WHAT THE TASK REQUIRES: Every line that contains "frame" must be located and copied from the data.

DATASET CONTENT:
┄┄┄┄┄┄
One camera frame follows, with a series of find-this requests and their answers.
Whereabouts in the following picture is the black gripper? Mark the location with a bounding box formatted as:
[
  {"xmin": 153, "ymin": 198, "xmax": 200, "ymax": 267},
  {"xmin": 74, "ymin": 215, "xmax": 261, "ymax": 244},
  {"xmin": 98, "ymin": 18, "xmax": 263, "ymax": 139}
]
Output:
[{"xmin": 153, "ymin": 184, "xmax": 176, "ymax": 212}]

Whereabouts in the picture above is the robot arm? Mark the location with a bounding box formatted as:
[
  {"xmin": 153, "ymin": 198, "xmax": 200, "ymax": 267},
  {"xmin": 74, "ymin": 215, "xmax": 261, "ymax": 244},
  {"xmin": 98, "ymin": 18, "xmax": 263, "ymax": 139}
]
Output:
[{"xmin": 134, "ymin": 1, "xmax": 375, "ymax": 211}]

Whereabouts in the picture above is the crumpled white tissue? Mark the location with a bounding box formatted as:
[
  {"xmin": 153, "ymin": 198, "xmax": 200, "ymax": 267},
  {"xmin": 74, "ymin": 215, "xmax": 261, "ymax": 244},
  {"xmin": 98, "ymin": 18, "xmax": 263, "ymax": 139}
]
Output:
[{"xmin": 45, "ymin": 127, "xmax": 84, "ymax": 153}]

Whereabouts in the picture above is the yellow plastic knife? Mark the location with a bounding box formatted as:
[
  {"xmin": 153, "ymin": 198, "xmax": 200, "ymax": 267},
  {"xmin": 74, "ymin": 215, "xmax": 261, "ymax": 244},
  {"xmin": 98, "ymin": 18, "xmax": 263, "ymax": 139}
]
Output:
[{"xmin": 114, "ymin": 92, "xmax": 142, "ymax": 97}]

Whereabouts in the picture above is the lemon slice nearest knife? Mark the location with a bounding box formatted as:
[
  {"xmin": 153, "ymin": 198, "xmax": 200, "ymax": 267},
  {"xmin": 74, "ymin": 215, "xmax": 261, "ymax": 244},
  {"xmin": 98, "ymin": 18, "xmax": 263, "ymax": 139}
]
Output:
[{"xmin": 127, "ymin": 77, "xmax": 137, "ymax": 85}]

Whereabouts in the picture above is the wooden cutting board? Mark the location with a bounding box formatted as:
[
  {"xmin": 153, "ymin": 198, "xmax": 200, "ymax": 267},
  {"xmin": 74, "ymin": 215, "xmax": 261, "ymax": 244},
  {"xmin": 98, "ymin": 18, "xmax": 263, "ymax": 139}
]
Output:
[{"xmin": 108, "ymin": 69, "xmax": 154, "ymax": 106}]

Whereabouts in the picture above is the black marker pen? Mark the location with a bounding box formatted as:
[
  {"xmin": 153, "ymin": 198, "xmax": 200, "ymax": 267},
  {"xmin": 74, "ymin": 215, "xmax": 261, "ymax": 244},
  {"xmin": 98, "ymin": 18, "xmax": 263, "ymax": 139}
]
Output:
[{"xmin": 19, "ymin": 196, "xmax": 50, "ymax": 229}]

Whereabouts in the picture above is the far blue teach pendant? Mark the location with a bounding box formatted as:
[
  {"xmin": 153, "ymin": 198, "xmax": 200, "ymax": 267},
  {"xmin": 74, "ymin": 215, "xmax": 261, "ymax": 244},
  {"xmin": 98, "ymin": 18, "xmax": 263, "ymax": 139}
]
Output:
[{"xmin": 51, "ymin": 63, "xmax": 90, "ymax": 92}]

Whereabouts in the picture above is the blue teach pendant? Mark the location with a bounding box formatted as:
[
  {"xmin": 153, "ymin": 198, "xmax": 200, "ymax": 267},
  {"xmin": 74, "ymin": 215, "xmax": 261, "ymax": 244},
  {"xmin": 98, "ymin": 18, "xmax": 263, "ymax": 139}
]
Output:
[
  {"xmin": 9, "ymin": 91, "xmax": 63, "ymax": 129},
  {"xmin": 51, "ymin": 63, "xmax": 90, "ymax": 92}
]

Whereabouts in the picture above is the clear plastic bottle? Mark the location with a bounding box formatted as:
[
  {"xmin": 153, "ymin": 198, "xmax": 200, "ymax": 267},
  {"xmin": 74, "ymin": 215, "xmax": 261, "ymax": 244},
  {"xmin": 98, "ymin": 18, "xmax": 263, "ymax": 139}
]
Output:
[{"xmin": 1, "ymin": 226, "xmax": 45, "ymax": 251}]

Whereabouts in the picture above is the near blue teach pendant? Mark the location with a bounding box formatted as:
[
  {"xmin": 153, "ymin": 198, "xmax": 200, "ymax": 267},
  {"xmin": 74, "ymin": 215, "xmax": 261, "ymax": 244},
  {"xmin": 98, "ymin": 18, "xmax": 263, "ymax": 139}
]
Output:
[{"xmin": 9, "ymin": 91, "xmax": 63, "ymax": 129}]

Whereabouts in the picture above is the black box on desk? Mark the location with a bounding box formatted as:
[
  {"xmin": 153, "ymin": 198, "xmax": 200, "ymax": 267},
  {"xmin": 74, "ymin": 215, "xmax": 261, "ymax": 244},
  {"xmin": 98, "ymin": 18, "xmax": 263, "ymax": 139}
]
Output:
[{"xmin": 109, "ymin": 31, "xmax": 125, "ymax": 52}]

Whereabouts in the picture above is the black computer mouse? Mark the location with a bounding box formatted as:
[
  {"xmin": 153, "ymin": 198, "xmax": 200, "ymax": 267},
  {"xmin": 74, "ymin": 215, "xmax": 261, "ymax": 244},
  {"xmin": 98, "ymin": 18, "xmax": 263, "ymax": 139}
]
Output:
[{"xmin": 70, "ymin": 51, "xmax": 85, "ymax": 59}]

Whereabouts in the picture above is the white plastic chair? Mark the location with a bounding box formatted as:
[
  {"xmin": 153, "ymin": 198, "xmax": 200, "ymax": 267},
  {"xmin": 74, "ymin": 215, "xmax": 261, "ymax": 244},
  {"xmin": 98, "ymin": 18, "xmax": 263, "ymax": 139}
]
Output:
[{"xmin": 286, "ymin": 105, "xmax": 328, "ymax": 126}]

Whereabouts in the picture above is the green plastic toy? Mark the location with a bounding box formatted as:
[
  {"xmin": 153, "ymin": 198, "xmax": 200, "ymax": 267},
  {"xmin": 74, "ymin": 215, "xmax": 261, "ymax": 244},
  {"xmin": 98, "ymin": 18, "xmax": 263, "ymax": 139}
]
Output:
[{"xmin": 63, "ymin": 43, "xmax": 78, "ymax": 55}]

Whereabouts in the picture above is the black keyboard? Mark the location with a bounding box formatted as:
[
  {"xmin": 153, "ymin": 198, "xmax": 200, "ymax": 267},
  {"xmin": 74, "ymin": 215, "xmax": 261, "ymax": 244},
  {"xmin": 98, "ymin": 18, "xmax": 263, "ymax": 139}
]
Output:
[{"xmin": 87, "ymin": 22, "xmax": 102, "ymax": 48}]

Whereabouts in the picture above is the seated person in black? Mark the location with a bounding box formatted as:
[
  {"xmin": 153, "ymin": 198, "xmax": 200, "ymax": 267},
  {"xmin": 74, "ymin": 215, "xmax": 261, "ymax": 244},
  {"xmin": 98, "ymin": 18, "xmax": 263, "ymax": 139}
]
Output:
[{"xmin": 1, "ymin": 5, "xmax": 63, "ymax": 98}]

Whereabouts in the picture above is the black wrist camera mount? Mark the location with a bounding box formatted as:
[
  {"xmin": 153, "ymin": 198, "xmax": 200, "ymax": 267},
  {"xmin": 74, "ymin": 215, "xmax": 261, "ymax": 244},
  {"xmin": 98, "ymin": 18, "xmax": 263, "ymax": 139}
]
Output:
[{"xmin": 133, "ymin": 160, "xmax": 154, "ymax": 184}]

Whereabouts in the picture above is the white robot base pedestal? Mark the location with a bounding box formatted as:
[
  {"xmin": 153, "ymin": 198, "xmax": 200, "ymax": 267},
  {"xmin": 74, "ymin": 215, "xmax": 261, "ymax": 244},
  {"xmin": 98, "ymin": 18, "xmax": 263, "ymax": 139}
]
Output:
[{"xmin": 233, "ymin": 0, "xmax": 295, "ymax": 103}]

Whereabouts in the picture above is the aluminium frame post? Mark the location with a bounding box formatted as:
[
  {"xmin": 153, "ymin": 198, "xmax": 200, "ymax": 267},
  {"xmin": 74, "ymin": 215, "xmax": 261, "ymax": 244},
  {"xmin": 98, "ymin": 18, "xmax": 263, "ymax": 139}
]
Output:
┄┄┄┄┄┄
EXERCISE ANSWER:
One camera frame follows, with a series of find-this requests and their answers.
Whereabouts in the picture above is the aluminium frame post? Mark the location with a bounding box formatted as:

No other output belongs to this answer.